新型コロナでサムスンの反転攻勢に“狂い” 終息見据えた「守りの戦略」 (2/2ページ)

 ここにサムスンの苦悩がある。世界で約8割のシェアを握るスマホ向けディスプレーに一層注力する戦略に転換していたからだ。

 サムスンは3月末、年内にテレビ向け大型液晶パネルから撤退する方針を明らかにした。中国勢との競争激化で赤字が続いてきたことが要因だが、不採算事業を切り離したうえ、スマホと、他社にも供給するスマホ向けディスプレーを合わせたスマホ関連事業への依存度を高めたといえる。だが、S20の不振により暗雲が立ち込めている。

 新型コロナの感染拡大がなければ、サムスンには2年ぶりの大幅増益が期待されていた。19年12月期の営業利益は、半導体が好調で過去最高となった18年12月期の反動から約半減。それでも終盤の10~12月期は半導体市況の好転を受け、前年同期と比べた減少幅を約30%に縮めた。市場予想を上回る改善で、韓国の証券アナリストは20年12月期の営業利益について、総じて40%前後伸びると期初に予想。1月には期待感からサムスン株は上場来最高値を更新した。しかし、新型コロナの感染拡大による経済停滞の影響は大きく、勢いは消滅。1~3月期は「持ちこたえただけだ」(サムスン幹部)。

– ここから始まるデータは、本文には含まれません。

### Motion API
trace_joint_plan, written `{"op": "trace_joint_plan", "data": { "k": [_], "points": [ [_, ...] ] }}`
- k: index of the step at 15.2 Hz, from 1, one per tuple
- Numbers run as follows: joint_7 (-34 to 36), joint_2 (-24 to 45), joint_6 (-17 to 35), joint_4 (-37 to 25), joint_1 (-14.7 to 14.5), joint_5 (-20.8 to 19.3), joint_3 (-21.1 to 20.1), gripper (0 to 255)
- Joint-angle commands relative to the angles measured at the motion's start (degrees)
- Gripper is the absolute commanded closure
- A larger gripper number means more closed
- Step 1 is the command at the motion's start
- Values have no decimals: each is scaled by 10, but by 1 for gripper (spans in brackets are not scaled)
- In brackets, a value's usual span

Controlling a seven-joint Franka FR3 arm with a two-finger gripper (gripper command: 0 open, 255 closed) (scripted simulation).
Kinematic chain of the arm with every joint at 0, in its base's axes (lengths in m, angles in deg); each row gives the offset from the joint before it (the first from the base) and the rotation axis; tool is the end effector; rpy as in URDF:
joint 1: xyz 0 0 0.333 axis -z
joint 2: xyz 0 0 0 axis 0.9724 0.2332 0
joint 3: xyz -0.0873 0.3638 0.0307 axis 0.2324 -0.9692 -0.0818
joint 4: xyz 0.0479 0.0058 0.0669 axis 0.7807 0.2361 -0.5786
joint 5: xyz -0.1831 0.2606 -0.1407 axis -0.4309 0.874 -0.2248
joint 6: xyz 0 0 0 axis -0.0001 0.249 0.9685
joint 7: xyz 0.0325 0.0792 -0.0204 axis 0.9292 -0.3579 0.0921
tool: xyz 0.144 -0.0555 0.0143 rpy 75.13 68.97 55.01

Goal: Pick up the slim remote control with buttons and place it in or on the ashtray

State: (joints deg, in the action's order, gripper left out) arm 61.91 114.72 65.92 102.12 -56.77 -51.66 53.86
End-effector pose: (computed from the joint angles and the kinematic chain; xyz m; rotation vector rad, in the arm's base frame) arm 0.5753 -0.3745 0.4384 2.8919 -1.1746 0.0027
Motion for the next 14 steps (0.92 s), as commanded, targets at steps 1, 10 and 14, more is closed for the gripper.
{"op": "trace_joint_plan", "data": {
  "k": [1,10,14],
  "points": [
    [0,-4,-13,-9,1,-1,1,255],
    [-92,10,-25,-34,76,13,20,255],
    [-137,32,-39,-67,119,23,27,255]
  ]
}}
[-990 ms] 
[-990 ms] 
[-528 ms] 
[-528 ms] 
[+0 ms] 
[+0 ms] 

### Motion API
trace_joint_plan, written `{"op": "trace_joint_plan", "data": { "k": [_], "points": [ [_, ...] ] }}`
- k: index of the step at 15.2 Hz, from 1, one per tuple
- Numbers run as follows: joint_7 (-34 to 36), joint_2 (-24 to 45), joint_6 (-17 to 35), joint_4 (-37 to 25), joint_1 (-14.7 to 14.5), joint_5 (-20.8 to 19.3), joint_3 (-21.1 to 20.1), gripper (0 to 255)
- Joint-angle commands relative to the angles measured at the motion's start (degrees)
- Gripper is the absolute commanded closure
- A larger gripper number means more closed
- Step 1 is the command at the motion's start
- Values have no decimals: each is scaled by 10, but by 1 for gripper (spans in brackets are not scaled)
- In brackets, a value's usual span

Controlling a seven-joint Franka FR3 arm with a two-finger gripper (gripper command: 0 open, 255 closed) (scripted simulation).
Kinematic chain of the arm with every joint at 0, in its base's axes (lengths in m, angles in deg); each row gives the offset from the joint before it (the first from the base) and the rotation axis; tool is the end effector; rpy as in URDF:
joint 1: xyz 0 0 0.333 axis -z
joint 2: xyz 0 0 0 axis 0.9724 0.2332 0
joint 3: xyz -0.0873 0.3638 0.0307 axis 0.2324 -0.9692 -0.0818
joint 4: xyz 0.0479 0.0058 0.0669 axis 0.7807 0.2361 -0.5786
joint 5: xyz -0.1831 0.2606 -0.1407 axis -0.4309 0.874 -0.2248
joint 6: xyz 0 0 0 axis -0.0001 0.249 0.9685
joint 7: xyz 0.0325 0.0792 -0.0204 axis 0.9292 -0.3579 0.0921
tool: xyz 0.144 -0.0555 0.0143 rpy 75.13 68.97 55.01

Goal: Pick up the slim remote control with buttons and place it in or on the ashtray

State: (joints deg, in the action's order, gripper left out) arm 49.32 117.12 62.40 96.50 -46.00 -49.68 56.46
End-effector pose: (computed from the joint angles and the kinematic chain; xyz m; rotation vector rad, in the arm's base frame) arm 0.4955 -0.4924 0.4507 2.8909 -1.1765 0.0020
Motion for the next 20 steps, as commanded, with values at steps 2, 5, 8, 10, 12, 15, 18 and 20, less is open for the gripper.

 サムスンが頼みの綱とする半導体も、新型コロナで出鼻をくじかれた。今年の半導体業界は、5Gの本格商用化に伴い、対応スマホ向け製品の販売増や、データ通信量が増え、データセンター増設向け投資で製品の引き合いが強まることを需要拡大要因に挙げてきた。ところが、最近ではスペイン、フランス、ポルトガル、オーストリアなど欧州勢だけではなく、5G網拡大を計画した米国でも5G投資延期の表明が相次ぐ。